#### TRY IT
For the material below, return exactly the lines starting at the line containing "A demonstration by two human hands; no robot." and ending at the line containing "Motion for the", both ends included, and no others.

#### DATA BELOW
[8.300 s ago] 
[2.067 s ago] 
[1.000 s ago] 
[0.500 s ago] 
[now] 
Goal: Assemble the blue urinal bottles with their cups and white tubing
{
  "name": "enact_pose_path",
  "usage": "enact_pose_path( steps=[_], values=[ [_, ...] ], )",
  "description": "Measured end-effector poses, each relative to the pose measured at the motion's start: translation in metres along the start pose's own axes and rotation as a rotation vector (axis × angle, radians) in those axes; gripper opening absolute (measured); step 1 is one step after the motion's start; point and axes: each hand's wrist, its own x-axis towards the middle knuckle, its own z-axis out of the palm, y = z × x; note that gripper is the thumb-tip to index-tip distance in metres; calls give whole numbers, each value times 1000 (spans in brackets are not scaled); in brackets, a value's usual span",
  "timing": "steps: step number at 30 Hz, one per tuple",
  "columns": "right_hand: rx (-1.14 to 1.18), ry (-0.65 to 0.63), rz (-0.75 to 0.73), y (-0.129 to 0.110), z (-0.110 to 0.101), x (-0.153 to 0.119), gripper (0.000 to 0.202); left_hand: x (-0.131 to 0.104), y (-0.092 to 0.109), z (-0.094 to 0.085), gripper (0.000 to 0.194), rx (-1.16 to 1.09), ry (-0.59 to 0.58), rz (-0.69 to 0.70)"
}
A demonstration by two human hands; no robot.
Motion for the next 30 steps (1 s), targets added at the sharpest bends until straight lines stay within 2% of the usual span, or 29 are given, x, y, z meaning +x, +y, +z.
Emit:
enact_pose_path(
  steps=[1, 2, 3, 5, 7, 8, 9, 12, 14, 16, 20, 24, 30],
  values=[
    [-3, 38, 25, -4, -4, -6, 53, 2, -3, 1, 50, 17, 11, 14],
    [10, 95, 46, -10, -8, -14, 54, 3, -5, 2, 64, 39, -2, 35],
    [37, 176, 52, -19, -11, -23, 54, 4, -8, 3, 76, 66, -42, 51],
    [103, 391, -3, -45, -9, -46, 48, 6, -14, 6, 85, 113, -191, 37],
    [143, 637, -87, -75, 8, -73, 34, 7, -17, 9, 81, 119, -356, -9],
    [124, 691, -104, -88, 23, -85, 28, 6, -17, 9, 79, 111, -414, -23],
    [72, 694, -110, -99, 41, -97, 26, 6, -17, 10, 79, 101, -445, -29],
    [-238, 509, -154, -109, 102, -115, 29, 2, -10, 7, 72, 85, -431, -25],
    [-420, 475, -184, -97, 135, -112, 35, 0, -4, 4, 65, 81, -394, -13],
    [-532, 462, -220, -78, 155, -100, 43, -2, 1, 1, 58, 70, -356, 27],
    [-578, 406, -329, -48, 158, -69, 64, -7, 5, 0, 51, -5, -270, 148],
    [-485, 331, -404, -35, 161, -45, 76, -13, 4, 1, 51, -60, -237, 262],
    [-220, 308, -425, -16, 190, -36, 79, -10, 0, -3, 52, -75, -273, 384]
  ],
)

#### EXERCISE SOLUTION
A demonstration by two human hands; no robot.
Motion for the next 30 steps (1 s), targets added at the sharpest bends until straight lines stay within 2% of the usual span, or 29 are given, x, y, z meaning +x, +y, +z.

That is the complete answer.